The wife, Stacy Bellows, appeals an Amended Final Judgment of Dissolution of Marriage. We affirm in part and reverse in part.
First, we reverse the durational alimony award of $1,000 per month for five years because the trial court failed to make findings of fact as to all of the statutory factors under section 61.08(2), Florida Statutes. See , e.g, Kelley v. Kelley , 177 So.3d 292, 294 (Fla. 4th DCA 2015) ; Julia v. Julia , 146 So.3d 516, 522 (Fla. 4th DCA 2014) ; Ondrejack v. Ondrejack , 839 So.2d 867, 870 (Fla. 4th DCA 2003). The appropriate remedy is to remand for the trial court to make the required factual findings as to all of the statutory factors based upon the evidence in the record. Ondrejack , 839 So.2d at 871.
Second, we reverse the trial courts distribution of the valueless Charles Schwab # 9592 account to the wife. We have repeatedly held that it is error to include in the equitable distribution scheme assets that have been depleted during the dissolution proceedings unless the trial court makes a specific finding that the dissipation resulted from intentional misconduct. See , e.g. , Zvida v. Zvida , 103 So.3d 1052, 1055 (Fla. 4th DCA 2013) ; Weymouth v. Weymouth , 87 So.3d 30, 36 (Fla. 4th DCA 2012) ; Tillman v. Altunay , 44 So.3d 1201, 1203 (Fla. 4th DCA 2010). Where a spouse depletes an asset for attorneys fees or reasonable living expenses and there is no finding of misconduct, the asset should not be assigned to that spouse as part of the equitable distribution plan. Levy v. Levy , 900 So.2d 737, 746 (Fla. 2d DCA 2005).

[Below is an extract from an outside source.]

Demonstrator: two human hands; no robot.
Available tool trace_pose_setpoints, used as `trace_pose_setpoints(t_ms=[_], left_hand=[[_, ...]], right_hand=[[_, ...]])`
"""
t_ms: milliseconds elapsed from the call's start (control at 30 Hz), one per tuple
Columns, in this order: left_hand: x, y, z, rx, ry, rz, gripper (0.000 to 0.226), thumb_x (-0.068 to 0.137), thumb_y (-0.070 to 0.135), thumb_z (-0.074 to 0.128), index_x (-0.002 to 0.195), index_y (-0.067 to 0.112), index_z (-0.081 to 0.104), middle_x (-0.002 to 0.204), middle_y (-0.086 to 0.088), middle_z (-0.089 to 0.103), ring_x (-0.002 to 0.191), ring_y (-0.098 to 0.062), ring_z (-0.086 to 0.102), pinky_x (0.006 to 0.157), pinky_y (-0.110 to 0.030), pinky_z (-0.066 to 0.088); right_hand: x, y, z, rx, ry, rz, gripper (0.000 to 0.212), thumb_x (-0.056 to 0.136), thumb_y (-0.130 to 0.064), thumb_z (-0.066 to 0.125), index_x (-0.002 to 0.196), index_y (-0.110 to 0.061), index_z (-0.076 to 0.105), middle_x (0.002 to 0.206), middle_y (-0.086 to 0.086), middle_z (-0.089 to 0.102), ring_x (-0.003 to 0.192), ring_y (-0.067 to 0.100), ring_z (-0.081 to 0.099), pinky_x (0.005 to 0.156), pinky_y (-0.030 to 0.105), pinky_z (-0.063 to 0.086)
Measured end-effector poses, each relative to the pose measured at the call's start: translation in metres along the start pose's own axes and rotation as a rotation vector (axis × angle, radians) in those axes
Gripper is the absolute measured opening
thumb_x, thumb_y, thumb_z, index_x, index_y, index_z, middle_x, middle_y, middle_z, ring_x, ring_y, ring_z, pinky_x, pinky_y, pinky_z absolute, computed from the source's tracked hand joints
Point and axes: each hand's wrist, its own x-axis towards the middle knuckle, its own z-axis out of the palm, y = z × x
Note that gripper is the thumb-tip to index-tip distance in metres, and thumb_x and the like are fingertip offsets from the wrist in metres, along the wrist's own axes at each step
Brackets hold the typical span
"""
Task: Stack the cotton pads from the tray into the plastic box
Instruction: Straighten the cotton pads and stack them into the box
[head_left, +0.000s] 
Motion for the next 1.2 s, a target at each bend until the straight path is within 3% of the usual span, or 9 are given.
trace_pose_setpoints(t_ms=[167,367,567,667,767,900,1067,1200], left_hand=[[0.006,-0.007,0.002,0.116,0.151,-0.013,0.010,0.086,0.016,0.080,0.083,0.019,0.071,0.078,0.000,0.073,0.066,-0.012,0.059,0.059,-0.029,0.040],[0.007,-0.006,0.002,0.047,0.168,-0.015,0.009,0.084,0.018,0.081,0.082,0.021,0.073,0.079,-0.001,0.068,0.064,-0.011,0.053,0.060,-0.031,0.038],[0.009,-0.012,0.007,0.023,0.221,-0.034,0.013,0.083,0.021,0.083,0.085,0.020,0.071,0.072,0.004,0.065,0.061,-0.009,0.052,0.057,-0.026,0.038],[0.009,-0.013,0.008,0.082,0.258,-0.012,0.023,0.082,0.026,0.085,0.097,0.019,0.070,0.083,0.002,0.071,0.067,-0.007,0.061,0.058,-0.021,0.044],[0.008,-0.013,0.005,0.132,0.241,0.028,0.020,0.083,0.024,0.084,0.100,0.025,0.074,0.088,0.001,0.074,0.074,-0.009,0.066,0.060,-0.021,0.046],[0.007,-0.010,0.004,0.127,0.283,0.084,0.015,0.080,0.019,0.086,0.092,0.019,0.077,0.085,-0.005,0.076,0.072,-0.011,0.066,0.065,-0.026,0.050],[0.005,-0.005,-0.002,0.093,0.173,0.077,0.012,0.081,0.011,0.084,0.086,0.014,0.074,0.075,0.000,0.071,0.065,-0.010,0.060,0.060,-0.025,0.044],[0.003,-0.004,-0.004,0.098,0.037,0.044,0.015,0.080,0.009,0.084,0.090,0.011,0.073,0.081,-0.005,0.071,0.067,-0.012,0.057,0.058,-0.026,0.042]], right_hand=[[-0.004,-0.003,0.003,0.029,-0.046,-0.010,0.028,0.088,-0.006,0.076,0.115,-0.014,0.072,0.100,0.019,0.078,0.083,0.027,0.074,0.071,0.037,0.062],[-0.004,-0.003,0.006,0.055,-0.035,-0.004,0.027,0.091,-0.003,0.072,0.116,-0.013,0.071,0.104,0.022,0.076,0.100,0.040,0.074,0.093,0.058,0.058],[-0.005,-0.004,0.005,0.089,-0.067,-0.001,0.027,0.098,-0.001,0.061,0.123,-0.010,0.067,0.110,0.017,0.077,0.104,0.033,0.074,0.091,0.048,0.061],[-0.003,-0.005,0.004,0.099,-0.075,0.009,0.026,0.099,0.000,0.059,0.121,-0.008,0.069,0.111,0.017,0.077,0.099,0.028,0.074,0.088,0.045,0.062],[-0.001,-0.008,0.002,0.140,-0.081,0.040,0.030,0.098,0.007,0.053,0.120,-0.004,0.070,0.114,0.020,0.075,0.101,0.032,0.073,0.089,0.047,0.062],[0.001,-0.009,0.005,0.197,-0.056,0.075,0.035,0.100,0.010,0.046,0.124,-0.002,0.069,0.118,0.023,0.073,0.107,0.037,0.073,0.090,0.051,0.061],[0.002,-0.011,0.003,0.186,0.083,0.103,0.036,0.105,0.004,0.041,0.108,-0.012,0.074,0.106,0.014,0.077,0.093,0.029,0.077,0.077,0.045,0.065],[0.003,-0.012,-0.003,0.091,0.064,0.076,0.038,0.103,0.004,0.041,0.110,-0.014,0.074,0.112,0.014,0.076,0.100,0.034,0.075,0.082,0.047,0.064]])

Here, the trial court erred in distributing the valueless Charles Schwab # 9592 account to the wife. As the case law makes clear, depleting an asset to pay attorneys fees in the divorce case is insufficient, without a finding of misconduct, to warrant assigning the depleted asset as part of the equitable distribution plan. In this case, the account at issue had a marital value of $7,145 as of the date of the petition for dissolution, but the wife used this asset on attorneys fees and living expenses during the pendency of the case. There was no evidence or finding of misconduct. Accordingly, we reverse on this issue and direct the trial court to omit this asset from the equitable distribution plan and adjust the distribution accordingly.

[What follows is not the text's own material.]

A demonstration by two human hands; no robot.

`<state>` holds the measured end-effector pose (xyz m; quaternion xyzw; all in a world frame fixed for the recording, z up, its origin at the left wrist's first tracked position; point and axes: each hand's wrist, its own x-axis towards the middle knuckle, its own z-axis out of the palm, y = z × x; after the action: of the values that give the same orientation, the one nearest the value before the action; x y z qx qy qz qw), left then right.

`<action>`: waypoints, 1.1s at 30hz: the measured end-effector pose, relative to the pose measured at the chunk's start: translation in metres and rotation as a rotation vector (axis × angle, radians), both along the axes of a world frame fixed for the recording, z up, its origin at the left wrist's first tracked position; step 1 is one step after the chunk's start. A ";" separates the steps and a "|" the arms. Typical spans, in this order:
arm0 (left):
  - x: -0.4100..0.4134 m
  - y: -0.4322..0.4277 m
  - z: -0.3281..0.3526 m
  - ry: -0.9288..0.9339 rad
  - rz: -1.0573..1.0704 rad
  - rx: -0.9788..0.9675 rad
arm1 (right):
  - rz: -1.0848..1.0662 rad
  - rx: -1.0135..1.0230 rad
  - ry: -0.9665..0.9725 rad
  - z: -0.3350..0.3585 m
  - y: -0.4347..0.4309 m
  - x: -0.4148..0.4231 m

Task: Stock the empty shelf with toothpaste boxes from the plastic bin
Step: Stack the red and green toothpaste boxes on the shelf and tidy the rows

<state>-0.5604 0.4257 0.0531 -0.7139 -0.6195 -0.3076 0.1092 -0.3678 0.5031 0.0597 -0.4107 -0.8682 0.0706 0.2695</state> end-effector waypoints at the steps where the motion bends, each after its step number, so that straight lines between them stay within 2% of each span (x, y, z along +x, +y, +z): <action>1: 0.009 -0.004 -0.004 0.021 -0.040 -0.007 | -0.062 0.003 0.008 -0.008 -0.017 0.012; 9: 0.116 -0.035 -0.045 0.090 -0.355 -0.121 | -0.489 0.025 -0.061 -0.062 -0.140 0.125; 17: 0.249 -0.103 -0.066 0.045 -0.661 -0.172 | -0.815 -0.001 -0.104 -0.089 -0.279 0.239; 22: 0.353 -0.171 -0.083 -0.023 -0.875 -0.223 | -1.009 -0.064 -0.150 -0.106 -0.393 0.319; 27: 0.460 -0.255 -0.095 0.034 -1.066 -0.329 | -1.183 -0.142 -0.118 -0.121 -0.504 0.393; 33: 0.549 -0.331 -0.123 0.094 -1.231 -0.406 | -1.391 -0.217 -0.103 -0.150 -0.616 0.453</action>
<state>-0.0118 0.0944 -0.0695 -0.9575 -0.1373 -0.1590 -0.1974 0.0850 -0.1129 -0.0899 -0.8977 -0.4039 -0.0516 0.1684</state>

We affirm on all other issues raised. Most notably, we conclude that the trial court properly rejected the wifes commingling argument, and therefore affirm the trial courts finding that the entire value of the husbands $1.8 million brokerage account was the husbands nonmarital property.

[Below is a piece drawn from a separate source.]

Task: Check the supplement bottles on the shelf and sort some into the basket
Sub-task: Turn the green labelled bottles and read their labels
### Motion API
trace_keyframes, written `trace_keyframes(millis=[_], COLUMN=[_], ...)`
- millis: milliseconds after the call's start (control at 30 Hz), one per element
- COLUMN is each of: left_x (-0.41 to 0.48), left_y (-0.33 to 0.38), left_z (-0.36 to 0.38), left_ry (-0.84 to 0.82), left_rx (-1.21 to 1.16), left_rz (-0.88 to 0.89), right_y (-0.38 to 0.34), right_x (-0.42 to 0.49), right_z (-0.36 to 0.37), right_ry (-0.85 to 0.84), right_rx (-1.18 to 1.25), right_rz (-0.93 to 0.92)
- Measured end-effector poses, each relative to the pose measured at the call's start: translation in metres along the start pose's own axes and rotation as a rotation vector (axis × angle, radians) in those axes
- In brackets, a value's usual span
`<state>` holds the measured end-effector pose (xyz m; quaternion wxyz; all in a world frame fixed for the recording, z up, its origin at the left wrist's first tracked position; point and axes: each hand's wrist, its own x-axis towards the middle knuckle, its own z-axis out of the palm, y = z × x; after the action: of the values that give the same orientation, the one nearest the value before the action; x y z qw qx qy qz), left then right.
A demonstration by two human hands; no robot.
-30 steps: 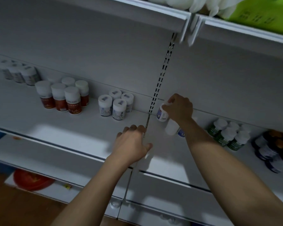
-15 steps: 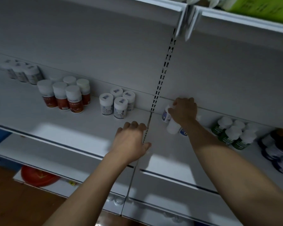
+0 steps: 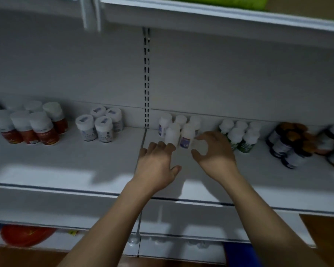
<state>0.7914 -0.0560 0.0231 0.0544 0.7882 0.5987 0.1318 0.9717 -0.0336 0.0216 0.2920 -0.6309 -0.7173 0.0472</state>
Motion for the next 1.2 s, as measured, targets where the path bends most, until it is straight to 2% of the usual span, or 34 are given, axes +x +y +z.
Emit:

Finally, we note that although the equitable distribution schedule and parenting plan were attached to the original final judgment, they were not attached to the Amended Final Judgment. Because these exhibits were incorporated by reference in the Amended Final Judgment, our review was not hampered. Nonetheless, the trial court should attach the equitable distribution schedule and parenting plan to any subsequent dissolution judgment entered on remand.
Affirmed in part, Reversed in part, and Remanded.
May and Kuntz, JJ., concur.
However, if a spouse depletes a marital asset to pay for attorneys fees in the dissolution case, it follows that a trial court may take this factor into account in determining whether the spouse has a need for an award attorneys fees and, if so, the amount of the spouses need for attorneys fees.